» **TASK BRIEF**
Take each line from the entries that holds "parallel" and copy it out.

» **PROVIDED RECORDS**
╔══

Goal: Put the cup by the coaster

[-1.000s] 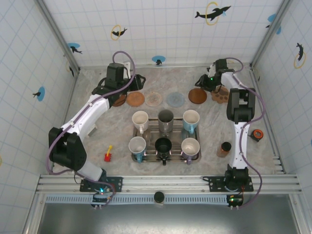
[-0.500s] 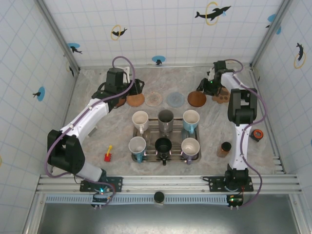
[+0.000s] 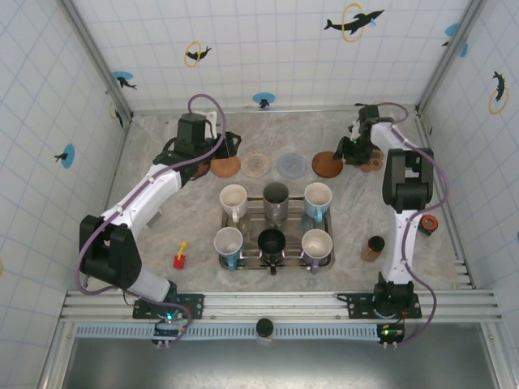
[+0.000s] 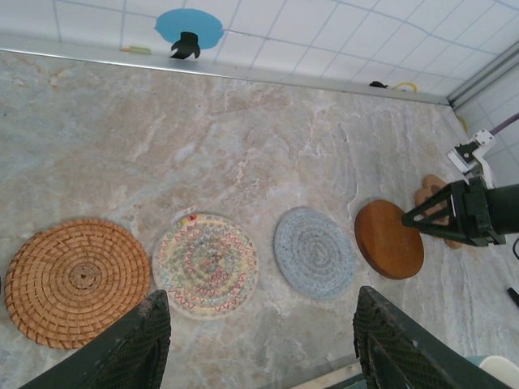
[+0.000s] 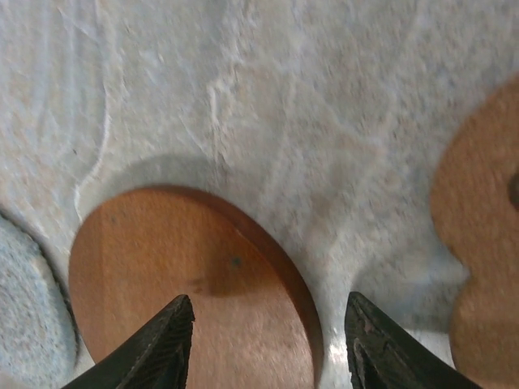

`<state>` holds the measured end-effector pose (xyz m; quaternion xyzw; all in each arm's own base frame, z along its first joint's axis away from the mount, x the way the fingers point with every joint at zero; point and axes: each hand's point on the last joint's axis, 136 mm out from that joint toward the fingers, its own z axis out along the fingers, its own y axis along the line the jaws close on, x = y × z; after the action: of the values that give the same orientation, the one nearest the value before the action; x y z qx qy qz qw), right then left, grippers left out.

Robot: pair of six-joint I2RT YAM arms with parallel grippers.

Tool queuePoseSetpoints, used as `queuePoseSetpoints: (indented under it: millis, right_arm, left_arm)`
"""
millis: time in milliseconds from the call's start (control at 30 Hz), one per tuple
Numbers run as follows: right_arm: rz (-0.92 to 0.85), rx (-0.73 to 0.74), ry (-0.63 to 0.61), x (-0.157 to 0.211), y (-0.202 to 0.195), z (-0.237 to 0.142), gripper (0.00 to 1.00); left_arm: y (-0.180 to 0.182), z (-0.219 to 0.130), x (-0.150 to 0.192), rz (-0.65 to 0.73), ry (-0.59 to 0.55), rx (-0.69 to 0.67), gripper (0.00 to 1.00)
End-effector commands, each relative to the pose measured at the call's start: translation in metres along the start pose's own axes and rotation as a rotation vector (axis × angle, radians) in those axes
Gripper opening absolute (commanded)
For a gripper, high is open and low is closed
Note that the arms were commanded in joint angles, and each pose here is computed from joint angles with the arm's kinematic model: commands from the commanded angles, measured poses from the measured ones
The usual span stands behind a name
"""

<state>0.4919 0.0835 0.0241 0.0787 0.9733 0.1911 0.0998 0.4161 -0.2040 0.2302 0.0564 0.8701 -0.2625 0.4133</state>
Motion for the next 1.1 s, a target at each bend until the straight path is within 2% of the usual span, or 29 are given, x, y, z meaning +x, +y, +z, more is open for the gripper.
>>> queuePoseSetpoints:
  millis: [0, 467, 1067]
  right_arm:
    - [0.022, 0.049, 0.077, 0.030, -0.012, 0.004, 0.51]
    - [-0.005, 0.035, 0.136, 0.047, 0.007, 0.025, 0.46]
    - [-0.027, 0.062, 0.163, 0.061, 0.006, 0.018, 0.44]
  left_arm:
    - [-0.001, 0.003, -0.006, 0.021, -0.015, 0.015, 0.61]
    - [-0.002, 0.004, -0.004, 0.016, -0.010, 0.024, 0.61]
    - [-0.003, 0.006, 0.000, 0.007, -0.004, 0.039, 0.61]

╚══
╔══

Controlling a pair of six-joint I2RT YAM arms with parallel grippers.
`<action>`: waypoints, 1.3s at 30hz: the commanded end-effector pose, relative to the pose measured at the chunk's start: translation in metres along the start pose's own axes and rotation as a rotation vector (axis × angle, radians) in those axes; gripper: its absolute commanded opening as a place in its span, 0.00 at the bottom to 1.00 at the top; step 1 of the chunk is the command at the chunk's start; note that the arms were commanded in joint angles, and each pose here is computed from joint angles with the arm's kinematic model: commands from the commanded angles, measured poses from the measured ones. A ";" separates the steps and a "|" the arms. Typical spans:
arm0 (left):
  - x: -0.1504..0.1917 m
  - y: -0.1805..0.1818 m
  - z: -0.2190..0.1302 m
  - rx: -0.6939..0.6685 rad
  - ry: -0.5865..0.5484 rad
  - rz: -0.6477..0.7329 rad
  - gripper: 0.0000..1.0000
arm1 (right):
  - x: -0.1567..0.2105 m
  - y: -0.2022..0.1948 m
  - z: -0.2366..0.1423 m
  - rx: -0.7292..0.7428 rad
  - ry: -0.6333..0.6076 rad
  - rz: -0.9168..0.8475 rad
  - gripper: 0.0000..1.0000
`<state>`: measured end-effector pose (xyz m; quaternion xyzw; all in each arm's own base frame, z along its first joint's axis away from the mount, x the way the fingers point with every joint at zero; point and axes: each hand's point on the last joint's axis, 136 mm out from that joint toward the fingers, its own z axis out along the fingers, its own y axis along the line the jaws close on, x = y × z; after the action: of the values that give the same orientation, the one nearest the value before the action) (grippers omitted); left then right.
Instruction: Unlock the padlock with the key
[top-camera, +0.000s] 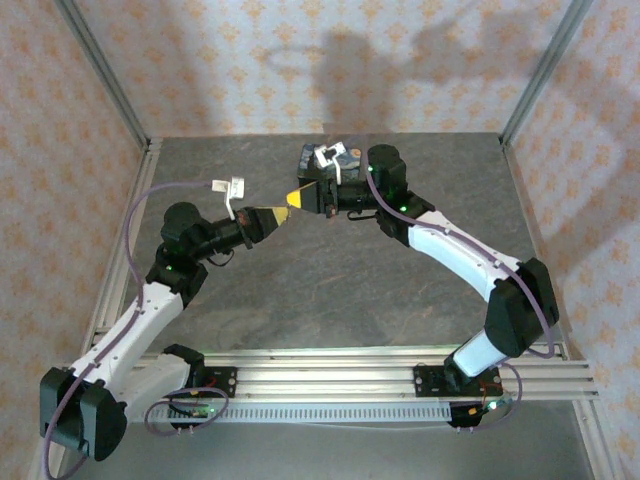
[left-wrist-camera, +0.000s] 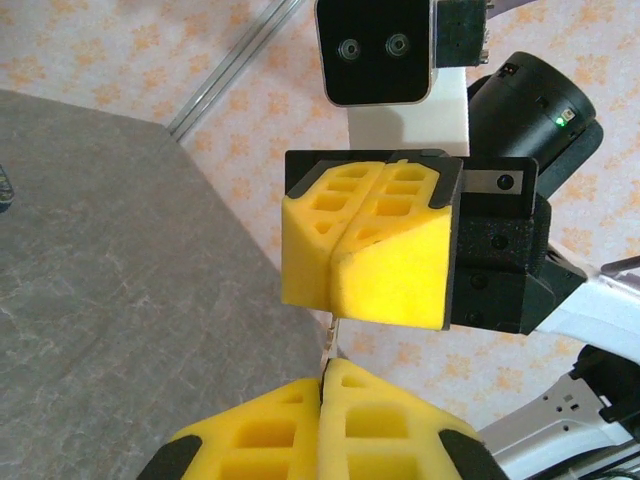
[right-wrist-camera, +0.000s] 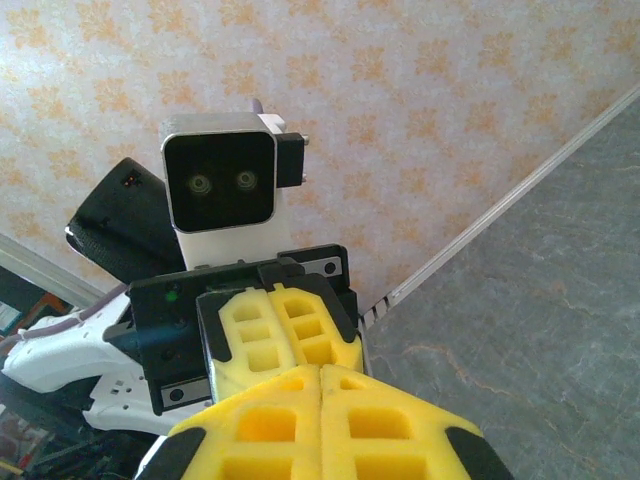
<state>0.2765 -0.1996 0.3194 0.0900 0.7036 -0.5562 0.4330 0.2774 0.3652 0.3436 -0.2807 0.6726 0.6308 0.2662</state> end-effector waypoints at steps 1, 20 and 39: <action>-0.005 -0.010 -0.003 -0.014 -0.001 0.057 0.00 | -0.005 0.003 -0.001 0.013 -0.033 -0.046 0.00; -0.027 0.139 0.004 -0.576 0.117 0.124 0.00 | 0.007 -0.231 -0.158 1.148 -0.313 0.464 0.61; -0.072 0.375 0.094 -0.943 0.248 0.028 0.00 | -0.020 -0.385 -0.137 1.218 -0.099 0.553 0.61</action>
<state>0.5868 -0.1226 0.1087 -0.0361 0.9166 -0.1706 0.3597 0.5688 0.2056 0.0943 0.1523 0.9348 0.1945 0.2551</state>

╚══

» **SOLUTION TO THIS TASK**
Robot: pair of six-joint I2RT YAM arms with parallel grippers.
Controlling a pair of six-joint I2RT YAM arms with parallel grippers.

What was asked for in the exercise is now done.